The main clinical conditions that can be accompanied by the accumulation of uric acid and its salts include:
- idiopathic gout;
- urolithiasis (formation of concrements from uric acid);
Acute uracic nephropathy;
- Tumor diseases and myeloproliferative syndrome with a high rate of renewal of the cell population, when hyperuricemia occurs spontaneously or after cytotoxic therapy;
- certain enzymatic disorders accompanied by hyperproduction of uric acid salts, for example, reduced hypoxanthine guanine phosphoribosyltransferase activity (including Lesch-Nayhan syndrome), decreased activity of glucose-6-phosphatase (including glycogenoses), increased phosphoribosyl pyrophosphate synthetase activity, increased activity of phosphoribosyl- pyrophosphate-amido-transferase, decreased activity of adenine-phosphoribosyltransferase.

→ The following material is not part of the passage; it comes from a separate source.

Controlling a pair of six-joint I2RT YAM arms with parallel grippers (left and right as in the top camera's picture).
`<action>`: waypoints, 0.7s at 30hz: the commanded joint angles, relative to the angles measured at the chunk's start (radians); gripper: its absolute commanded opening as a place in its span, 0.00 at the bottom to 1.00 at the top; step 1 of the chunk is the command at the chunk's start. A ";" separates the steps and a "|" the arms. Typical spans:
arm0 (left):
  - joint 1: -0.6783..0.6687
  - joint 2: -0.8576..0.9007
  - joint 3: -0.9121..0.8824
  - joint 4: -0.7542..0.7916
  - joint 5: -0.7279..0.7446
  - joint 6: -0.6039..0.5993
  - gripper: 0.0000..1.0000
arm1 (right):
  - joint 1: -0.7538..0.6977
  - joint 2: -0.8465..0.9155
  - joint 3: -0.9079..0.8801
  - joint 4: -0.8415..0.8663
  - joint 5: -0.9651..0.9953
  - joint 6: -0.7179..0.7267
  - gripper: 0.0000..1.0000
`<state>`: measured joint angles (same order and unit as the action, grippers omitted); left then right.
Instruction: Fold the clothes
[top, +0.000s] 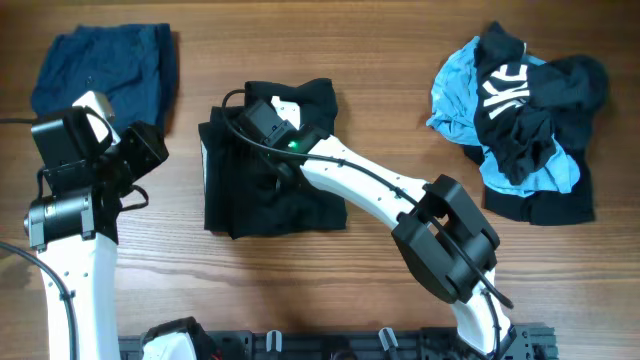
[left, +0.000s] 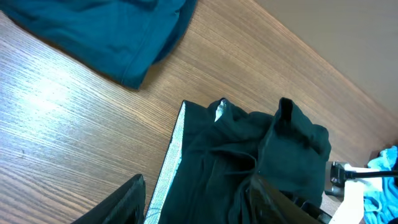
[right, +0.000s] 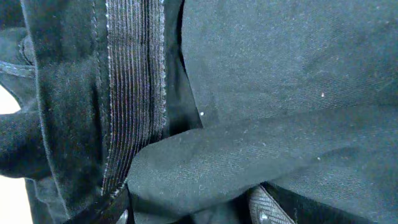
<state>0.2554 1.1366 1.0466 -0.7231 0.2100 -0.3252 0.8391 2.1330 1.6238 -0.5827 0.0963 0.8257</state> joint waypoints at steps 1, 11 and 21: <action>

Treatment of urolithiasis accompanied by the formation of 2,8-dihydroxyadenine (2,8-DHA) concrements due to decreased activity of adenine phosphoribosyltransferase.
Prevention and treatment of urolithiasis, accompanied by the formation of mixed calcium-oxalate stones in the background of hyperuricosuria, when diet and increased fluid intake were unsuccessful.